Your instructions - Wherever a line of the data contains "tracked", copy that line.

-- Opening Marker --

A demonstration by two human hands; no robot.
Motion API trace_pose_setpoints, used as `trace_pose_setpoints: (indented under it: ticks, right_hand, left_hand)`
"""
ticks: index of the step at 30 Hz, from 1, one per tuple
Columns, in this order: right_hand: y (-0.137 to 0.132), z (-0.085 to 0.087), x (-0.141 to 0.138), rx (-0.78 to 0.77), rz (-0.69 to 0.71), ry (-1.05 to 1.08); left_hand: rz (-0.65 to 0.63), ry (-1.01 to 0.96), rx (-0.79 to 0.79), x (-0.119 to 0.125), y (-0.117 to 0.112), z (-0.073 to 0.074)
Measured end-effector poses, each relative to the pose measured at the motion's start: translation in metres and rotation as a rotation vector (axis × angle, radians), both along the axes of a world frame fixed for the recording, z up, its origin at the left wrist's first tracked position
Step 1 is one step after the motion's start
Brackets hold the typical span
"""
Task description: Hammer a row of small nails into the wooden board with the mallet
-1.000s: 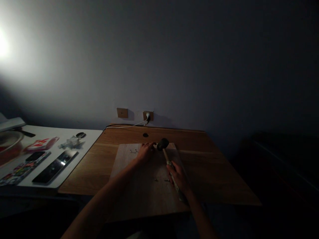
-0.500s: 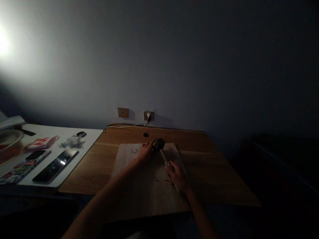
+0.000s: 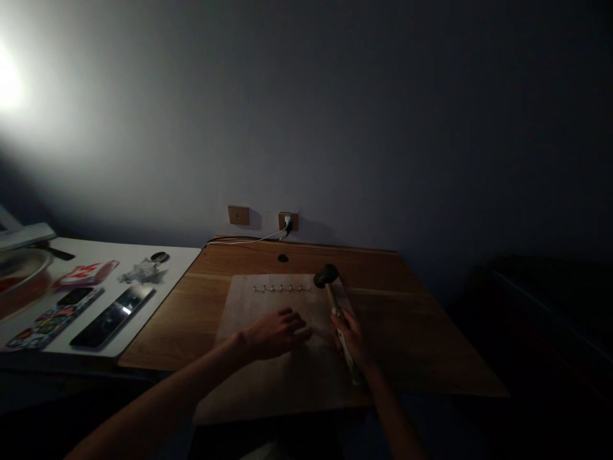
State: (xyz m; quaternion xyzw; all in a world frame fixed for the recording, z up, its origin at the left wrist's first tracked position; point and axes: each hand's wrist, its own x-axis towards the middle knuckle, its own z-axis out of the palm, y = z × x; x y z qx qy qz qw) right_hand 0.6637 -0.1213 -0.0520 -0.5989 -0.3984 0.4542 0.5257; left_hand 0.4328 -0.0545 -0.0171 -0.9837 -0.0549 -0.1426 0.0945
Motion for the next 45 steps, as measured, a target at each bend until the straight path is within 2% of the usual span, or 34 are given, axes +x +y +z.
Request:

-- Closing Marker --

Response to this task -
Measured end-effector poses, each relative to the pose measured at the motion's start: translation in metres and rotation as a rotation vector (axis × angle, radians), both along the axes of a world frame fixed for the recording, z up, its origin at the left wrist's first tracked position
State: (xyz m; quaternion xyzw; all in a world frame fixed for the recording, z up, its origin at the left wrist's first tracked position; point and axes: each hand's wrist, its own x-axis towards the middle knuckle, its own z-axis out of the palm, y = z × x; x y z qx qy qz qw) right_hand 0.6637 -0.1213 -0.0520 -0.5989 -0.3984 0.4542 0.5257; left_hand 0.4328 -0.0545 -0.0171 -0.9837 -0.0549 -0.1426 0.0945

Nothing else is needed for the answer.